### Records for the exercise
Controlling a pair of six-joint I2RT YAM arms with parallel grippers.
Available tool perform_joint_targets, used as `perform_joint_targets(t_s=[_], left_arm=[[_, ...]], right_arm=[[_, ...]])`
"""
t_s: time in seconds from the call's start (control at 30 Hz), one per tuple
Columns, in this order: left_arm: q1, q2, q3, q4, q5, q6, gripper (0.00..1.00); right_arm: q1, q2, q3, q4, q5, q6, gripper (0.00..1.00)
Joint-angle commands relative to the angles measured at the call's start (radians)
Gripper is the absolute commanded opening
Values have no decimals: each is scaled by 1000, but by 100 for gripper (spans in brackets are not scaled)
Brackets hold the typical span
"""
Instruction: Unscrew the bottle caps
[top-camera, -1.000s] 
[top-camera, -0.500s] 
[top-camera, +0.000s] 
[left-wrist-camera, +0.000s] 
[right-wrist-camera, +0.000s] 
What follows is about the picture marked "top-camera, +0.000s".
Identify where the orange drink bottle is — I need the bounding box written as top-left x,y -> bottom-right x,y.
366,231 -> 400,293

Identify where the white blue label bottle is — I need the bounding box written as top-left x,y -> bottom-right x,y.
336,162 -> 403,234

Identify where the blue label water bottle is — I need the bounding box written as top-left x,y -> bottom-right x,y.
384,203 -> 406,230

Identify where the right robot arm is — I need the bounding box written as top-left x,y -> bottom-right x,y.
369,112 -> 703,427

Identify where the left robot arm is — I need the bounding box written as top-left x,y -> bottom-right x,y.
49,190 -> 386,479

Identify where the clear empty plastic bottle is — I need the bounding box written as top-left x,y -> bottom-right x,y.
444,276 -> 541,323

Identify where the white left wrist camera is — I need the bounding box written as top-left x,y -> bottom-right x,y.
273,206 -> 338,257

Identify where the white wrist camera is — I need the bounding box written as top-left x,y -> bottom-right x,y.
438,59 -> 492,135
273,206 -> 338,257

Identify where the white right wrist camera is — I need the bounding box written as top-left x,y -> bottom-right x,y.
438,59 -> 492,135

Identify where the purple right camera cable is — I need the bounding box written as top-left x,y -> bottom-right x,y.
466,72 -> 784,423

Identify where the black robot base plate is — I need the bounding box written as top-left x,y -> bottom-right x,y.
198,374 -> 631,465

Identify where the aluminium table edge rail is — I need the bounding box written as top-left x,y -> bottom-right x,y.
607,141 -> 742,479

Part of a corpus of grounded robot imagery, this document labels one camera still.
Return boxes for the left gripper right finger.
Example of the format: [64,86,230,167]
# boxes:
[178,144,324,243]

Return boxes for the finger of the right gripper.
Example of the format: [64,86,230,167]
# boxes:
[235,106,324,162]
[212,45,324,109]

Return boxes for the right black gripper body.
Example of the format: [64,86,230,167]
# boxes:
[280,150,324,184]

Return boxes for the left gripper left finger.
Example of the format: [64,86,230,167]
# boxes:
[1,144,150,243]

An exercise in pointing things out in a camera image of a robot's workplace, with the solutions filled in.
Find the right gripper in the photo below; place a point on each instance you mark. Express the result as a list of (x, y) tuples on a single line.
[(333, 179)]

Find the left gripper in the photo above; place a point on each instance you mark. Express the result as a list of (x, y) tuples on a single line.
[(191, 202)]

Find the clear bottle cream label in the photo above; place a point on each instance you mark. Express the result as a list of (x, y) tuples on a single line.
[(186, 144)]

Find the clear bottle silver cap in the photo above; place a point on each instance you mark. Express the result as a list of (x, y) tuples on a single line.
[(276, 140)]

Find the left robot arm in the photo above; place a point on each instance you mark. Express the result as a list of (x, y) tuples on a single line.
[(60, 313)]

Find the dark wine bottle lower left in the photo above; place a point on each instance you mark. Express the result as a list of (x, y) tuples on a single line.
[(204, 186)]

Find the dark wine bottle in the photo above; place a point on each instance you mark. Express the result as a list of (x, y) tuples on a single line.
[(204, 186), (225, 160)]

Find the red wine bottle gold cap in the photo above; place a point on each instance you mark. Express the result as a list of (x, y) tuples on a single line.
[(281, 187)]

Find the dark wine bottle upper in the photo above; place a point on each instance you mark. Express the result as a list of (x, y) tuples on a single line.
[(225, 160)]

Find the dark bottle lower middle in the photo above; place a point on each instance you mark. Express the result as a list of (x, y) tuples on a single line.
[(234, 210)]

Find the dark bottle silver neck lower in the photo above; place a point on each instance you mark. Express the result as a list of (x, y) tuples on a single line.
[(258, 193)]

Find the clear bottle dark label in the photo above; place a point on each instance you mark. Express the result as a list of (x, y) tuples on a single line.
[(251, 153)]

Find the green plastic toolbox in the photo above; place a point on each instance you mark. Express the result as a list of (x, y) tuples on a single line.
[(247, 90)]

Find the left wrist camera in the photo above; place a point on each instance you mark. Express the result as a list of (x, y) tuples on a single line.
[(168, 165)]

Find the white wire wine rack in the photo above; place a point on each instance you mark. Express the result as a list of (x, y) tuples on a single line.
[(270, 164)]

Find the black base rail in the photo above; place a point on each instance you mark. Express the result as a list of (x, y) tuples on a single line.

### Task item
The answer must be one number, the count of lines above that hold the word "start".

### Exercise result
2